Task prompt ▸ What lines of the data hold the string "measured"? Copy them all.

Recorded information ▸
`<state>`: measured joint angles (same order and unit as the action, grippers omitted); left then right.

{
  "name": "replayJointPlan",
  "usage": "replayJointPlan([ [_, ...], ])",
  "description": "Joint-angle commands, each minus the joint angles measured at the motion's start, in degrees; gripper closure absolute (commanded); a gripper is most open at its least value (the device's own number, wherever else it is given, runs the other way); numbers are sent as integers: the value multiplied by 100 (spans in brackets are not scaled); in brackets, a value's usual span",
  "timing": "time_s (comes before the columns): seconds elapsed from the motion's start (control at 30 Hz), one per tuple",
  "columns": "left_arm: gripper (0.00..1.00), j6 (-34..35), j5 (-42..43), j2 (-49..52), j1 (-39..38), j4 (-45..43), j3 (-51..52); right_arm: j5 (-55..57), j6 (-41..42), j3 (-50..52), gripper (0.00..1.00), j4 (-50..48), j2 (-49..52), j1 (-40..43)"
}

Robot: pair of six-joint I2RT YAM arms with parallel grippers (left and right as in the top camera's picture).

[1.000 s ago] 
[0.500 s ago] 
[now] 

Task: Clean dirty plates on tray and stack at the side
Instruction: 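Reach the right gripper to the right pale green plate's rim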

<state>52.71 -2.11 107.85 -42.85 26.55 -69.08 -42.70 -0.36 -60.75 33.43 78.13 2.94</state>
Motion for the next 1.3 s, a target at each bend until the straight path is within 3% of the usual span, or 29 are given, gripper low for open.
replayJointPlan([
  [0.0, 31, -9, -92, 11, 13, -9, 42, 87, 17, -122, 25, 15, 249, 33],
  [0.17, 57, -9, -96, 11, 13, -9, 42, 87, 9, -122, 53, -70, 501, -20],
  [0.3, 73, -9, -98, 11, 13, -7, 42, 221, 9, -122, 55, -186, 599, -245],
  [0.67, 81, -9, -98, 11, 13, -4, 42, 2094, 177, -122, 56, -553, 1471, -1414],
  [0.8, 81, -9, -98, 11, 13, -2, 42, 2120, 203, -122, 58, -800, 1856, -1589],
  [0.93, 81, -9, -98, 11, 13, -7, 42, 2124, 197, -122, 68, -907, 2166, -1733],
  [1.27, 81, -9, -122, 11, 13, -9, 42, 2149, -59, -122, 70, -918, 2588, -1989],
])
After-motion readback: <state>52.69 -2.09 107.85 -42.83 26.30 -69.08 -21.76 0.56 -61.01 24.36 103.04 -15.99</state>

Solution for this problem ▸
`<state>`: measured joint angles (same order and unit as the action, grippers omitted); left then right.
  "description": "Joint-angle commands, each minus the joint angles measured at the motion's start, in degrees; gripper closure absolute (commanded); a gripper is most open at its least value (the device's own number, wherever else it is given, runs the other way); numbers are sent as integers: the value multiplied by 100 (spans in brackets are not scaled); in brackets, a value's usual span",

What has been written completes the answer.